◆ **TRY IT**
Go to the line holding "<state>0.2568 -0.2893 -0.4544" in the entries below and write out exactly every line down to and including the line holding "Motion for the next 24".

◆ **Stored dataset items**
※ ※ ※

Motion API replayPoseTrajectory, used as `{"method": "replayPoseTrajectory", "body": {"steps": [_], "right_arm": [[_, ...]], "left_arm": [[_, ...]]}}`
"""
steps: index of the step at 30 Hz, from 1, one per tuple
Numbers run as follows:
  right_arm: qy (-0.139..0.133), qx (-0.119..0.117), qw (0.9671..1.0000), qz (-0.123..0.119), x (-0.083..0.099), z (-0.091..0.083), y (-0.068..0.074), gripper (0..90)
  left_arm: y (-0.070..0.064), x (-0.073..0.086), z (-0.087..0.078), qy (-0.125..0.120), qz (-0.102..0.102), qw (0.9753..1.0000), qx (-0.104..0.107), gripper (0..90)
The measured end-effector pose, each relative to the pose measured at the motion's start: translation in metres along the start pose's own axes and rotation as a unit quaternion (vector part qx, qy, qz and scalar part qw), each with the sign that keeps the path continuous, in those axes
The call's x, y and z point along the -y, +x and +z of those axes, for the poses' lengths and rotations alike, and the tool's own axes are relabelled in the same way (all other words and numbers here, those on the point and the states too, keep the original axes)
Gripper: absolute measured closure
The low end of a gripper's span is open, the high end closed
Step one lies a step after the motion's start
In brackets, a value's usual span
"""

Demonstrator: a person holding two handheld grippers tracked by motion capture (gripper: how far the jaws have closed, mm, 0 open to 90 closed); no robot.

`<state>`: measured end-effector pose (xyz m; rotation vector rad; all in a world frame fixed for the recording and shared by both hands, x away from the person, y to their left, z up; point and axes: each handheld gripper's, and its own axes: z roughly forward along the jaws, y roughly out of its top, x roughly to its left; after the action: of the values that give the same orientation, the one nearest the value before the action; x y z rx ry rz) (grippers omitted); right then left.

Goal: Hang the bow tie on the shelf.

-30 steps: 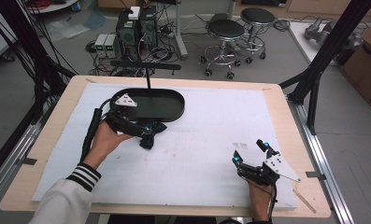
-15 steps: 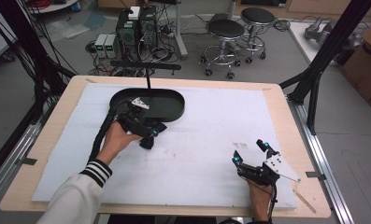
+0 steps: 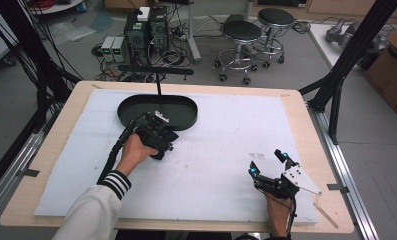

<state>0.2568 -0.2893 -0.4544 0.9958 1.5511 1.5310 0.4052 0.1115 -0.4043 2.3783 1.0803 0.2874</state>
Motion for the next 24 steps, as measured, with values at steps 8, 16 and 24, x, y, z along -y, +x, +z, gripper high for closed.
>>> {"method": "replayPoseTrajectory", "body": {"steps": [8,16,24], "right_arm": [[0.000,0.000,1.0000,0.000,0.000,0.000,0.000,3.9],[0.000,0.000,1.0000,0.000,0.000,0.000,0.000,3.9],[0.000,0.000,1.0000,0.000,0.000,0.000,0.000,3.9]], "left_arm": [[0.003,-0.001,0.004,0.011,-0.026,0.9995,-0.011,42.3],[0.001,-0.001,0.011,0.029,-0.020,0.9992,-0.017,47.8],[-0.003,-0.004,0.015,0.042,-0.028,0.9980,-0.039,58.9]]}}
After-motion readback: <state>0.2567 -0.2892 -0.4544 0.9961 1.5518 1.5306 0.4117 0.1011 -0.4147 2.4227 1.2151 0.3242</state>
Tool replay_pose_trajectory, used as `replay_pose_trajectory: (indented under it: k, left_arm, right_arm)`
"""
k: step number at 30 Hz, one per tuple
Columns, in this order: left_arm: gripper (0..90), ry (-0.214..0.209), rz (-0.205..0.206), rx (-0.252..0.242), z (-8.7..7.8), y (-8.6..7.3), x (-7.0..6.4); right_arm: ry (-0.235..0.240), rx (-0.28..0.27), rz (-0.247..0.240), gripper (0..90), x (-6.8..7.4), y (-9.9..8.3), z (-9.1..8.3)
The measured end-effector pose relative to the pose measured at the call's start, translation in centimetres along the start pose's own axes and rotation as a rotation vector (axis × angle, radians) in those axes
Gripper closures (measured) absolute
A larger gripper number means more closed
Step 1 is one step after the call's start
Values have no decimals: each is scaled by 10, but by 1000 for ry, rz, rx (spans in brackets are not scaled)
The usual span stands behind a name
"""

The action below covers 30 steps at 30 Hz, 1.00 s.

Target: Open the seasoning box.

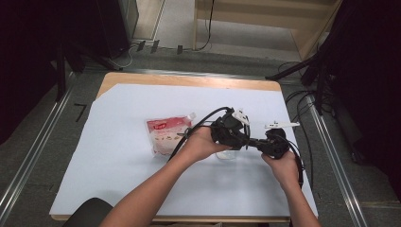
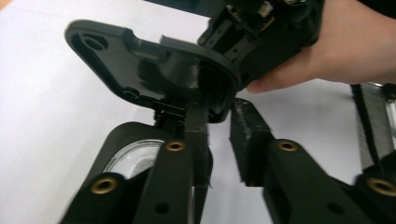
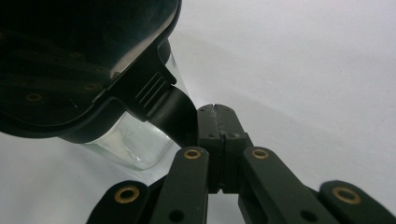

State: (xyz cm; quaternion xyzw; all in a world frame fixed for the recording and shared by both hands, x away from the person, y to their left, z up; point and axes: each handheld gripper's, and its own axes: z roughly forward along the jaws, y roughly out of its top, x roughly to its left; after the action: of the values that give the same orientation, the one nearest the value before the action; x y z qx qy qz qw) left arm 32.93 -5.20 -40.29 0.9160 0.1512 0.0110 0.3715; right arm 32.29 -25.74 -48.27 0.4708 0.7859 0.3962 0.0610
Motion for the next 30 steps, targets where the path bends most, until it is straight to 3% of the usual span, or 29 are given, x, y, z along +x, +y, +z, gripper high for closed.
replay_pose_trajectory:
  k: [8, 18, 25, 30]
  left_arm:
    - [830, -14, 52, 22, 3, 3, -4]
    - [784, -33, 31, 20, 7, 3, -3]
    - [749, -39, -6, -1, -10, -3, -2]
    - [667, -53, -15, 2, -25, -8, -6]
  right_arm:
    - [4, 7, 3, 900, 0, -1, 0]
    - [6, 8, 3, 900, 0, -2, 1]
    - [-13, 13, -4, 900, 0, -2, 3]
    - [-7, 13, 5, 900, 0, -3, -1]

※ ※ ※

◆ **ANSWER FOR THIS EXERCISE**
<state>0.2568 -0.2893 -0.4544 0.9958 1.5511 1.5310 0.4052 0.1115 -0.4043 2.3783 1.0803 0.2874</state>
Motion for the next 24 steps, as measured, with values at steps 8, 16 and 24, x, y, z along -y, +x, +z, gripper high for closed.

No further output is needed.